Lesson 1. Open, Plot and Explore Lidar Data in Raster Format with Python


Work with Lidar Raster Data in Python - Earth analytics python course module

Welcome to the first lesson in the Work with Lidar Raster Data in Python module. This module introduces the raster spatial data format as it relates to working with lidar data in Python. Learn how to to open, crop and classify raster data in Python.

Learning Objectives

After completing this tutorial, you will be able to:

  • Open a lidar raster dataset in Python.
  • Be able to list and define 3 spatial attributes of a raster dataset: extent, crs and resolution.
  • Be able to identify the resolution of a raster in Python.
  • Be able to plot a lidar raster dataset in Python.

What You Need

You will need a computer with internet access to complete this lesson.

Download Colorado Flood Teaching Data Subset data

In the last lesson, you reviewed the basic principles behind what a lidar raster dataset is in Python and how point clouds are used to derive the raster. In this lesson, you will learn how to open a plot a lidar raster dataset in Python. You will also learn about key attributes of a raster dataset:

  1. Spatial resolution
  2. Spatial extent and
  3. Coordinate reference systems
Animation Showing the general process of taking lidar point clouds and converting them to a Raster Format
Animation that shows the general process of taking lidar point clouds and converting them to a Raster Format. Source: Tristan Goulden, NEON.

Open Raster Data in Python

You can use the rasterio library combined with numpy and matplotlib to open, manipulate and plot raster data in Python.

import rasterio as rio
from rasterio.plot import show
import matplotlib.pyplot as plt
import numpy as np
import os
plt.ion()

from shapely.geometry import Polygon, mapping
from rasterio.mask import mask
# A package created for this class that will be discussed later in this lesson
import earthpy as et

# Set standard plot parameters for uniform plotting
plt.rcParams['figure.figsize'] = (8, 8)

# Prettier plotting with seaborn
import seaborn as sns; 
sns.set(font_scale=1.5)
sns.set_style("white")

Note that you imported the rasterio library using the shortname rio.

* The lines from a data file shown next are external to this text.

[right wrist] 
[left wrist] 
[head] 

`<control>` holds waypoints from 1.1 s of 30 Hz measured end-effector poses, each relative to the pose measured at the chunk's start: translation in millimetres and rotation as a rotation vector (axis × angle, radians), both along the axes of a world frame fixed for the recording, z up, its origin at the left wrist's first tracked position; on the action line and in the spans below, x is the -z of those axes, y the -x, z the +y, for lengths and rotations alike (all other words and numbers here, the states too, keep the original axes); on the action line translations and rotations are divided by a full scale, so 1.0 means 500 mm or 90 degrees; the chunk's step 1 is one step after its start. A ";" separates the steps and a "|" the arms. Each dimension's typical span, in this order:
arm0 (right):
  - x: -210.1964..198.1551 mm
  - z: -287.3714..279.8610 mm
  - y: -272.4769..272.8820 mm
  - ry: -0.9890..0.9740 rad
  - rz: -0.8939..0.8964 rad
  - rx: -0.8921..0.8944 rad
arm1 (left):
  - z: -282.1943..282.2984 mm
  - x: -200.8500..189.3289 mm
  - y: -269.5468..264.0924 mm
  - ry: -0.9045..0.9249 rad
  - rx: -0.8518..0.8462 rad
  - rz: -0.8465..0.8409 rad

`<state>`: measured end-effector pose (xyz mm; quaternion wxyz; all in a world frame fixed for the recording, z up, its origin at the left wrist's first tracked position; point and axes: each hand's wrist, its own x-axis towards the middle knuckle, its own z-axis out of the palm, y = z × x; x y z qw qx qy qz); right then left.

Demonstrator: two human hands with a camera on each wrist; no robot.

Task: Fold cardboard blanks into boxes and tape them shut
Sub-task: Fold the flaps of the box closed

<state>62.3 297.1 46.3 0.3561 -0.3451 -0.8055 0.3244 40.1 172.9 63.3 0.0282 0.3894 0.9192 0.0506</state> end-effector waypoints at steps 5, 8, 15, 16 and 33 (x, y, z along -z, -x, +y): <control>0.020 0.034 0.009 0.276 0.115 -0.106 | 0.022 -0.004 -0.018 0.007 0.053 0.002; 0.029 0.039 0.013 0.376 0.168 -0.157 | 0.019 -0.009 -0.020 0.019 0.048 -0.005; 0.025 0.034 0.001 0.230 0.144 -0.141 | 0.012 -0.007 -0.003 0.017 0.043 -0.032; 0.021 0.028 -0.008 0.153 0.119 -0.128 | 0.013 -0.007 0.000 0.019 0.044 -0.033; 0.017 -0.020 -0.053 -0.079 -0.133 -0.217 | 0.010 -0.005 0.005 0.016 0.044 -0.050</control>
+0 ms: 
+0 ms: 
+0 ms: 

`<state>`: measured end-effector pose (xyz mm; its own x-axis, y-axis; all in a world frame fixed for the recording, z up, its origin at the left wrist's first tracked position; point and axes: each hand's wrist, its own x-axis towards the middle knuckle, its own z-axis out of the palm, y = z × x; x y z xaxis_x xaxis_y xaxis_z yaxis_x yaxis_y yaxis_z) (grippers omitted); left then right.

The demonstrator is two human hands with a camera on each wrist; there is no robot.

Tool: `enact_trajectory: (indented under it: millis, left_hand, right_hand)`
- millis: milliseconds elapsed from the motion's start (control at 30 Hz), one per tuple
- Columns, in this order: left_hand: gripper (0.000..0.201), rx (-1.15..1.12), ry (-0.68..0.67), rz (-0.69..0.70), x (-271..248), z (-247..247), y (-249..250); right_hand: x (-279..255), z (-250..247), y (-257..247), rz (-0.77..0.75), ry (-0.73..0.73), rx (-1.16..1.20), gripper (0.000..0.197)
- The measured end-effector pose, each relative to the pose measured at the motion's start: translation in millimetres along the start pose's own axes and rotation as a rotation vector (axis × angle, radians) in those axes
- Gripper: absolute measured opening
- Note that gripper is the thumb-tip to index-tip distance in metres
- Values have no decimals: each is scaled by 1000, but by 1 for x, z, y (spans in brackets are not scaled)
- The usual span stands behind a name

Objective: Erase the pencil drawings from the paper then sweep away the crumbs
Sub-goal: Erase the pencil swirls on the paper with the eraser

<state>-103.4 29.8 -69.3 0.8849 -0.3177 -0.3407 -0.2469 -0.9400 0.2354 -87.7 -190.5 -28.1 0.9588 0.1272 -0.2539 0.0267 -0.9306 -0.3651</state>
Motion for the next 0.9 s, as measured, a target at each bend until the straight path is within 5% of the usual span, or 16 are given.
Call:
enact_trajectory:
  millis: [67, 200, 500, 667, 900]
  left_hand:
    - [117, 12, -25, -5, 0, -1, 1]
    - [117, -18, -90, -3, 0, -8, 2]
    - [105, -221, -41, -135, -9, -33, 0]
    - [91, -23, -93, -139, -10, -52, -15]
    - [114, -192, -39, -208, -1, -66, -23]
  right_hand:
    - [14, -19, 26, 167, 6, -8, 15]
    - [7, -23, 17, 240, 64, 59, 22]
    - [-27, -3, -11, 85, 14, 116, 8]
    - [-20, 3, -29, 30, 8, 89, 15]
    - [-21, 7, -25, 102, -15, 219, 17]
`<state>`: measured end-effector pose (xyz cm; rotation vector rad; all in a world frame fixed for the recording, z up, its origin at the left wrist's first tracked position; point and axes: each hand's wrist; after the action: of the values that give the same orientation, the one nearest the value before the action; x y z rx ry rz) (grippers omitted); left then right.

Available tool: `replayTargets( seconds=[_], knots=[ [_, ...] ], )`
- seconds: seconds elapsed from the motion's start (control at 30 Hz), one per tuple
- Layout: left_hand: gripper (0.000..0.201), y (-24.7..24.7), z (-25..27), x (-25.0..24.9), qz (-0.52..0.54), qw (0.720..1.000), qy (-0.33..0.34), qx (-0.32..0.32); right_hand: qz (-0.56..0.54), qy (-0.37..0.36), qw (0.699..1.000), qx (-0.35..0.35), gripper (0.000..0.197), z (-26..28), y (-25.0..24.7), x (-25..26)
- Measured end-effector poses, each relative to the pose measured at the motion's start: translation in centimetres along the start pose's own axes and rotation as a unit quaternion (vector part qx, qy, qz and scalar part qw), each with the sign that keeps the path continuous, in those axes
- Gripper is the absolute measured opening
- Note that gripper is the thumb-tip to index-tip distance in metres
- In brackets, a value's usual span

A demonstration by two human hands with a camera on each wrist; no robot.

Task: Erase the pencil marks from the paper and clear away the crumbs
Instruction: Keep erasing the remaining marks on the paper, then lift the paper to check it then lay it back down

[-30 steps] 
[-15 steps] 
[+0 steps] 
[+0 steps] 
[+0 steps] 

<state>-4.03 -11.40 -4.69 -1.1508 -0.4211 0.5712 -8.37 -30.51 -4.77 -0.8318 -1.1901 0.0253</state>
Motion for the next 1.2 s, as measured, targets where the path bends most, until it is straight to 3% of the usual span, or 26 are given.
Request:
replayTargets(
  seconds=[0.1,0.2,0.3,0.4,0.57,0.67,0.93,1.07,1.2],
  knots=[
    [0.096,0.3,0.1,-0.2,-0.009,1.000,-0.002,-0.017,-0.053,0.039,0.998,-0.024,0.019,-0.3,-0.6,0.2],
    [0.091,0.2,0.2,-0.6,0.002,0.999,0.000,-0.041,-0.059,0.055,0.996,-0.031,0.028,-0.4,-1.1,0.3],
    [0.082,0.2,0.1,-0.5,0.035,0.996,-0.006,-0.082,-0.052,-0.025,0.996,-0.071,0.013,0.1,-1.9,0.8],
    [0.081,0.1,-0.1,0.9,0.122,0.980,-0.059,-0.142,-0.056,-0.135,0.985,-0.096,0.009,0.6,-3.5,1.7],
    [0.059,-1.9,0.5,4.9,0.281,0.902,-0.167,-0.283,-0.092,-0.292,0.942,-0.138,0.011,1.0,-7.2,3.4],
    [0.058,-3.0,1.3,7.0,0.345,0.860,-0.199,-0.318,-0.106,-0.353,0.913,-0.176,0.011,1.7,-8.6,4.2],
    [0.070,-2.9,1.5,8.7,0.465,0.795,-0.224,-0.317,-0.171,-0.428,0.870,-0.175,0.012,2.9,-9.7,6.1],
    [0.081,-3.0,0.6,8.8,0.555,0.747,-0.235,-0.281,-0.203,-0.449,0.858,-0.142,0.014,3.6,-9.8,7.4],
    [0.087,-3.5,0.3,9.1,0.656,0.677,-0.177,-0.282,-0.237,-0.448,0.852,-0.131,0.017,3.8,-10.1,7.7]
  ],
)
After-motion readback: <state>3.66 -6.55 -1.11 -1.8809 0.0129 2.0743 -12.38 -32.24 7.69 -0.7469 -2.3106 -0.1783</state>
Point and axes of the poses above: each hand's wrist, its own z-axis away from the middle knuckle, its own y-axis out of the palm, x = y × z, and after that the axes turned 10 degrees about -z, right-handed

Now, you can use the rio.open("path-to-raster-here") function to open a raster dataset.

# Open raster data
lidar_dem = rio.open('data/colorado-flood/spatial/boulder-leehill-rd/pre-flood/lidar/pre_DTM.tif')

To check your data, you can query the spatial extent of the data using the attribute .bounds.

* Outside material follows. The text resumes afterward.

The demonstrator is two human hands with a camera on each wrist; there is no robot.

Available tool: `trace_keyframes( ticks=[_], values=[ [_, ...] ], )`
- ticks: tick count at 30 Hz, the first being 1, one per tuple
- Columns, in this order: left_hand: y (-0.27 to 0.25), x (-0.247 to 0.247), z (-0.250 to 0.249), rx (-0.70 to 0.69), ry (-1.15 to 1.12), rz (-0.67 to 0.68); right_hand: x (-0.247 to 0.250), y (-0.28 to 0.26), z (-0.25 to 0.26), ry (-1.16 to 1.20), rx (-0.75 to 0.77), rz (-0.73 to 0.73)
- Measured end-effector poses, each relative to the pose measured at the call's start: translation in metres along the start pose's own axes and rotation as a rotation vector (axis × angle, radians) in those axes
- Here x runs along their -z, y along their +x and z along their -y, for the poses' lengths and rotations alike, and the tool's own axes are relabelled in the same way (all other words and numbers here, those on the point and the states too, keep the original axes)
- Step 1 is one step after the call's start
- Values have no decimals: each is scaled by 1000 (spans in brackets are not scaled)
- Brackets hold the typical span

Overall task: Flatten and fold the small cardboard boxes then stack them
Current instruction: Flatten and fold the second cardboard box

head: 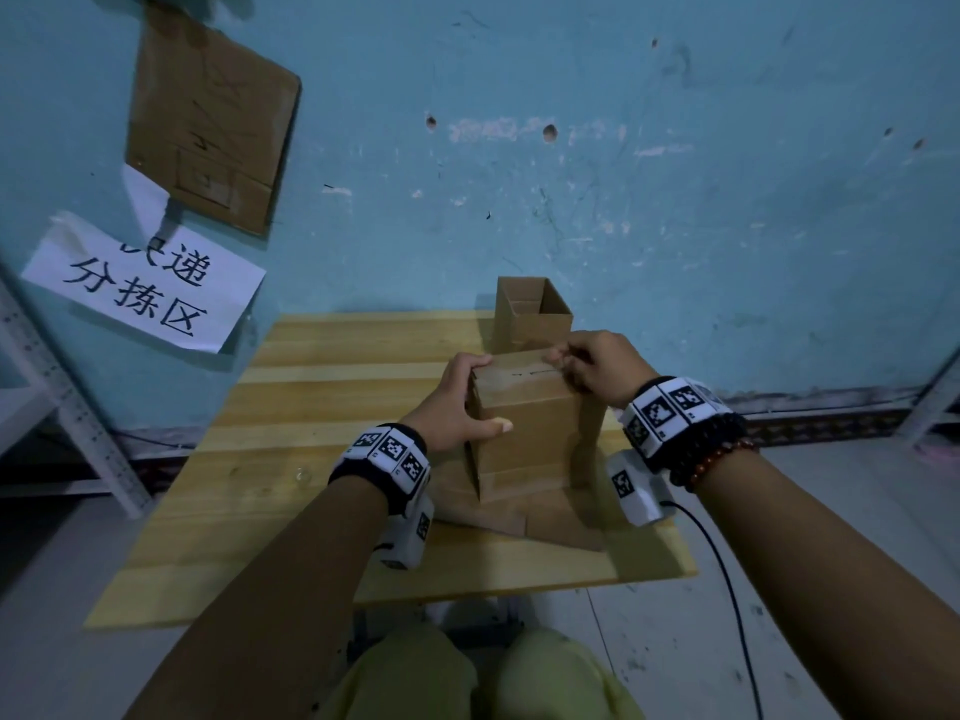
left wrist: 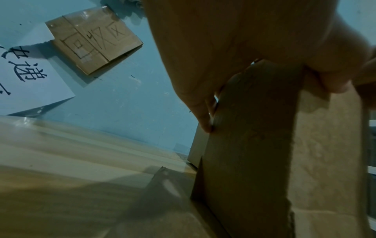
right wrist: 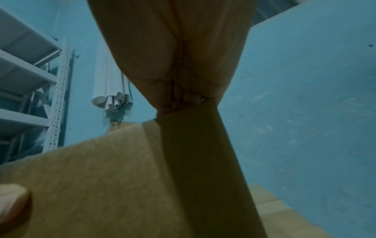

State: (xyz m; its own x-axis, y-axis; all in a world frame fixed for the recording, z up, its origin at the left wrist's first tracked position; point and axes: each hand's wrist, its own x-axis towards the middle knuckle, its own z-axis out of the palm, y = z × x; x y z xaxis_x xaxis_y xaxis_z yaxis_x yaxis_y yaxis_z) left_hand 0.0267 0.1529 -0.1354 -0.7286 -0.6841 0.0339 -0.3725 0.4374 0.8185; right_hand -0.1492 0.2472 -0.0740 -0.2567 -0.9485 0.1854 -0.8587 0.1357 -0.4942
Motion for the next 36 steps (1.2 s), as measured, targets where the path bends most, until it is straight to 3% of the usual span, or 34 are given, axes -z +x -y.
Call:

You can also quickly plot the raster using the rasterio function called show(). The function argument title = "Plot title here" adds a title to the plot.

# Query the spatial extent of the data
lidar_dem.bounds
BoundingBox(left=472000.0, bottom=4434000.0, right=476000.0, top=4436000.0)
# Plot the dem using raster.io
fig, ax = plt.subplots()
show(lidar_dem, 
     title="Lidar Digital Elevation Model (DEM) \n Boulder Flood 2013", 
     ax=ax)
ax.set_axis_off()
A plot of a Lidar derived digital elevation model for Lee Hill Road in Boulder, CO.
A plot of a Lidar derived digital elevation model for Lee Hill Road in Boulder, CO.

Opening and Closing File Connections

The rasterio library is efficient as it establishes a connection with the raster file rather than directly reading it into memory. Because it creates a connection, it is important that you close the connection after it is opened AND after you’ve finished working with the data!

# Close the connection
lidar_dem.close()
# this returns an error as you have closed the connection to the file. 
show(lidar_dem)
---------------------------------------------------------------------------
ValueError                                Traceback (most recent call last)
<ipython-input-7-dad244dfd7d3> in <module>()
      1 # this returns an error as you have closed the connection to the file.
----> 2 show(lidar_dem)

~/anaconda3/envs/earth-analytics-python/lib/python3.6/site-packages/rasterio/plot.py in show(source, with_bounds, contour, contour_label_kws, ax, title, **kwargs)
     80     elif isinstance(source, RasterReader):
     81         if source.count == 1:
---> 82             arr = source.read(1, masked=True)
     83         else:
     84             try:

rasterio/_io.pyx in rasterio._io.RasterReader.read (rasterio/_io.c:10647)()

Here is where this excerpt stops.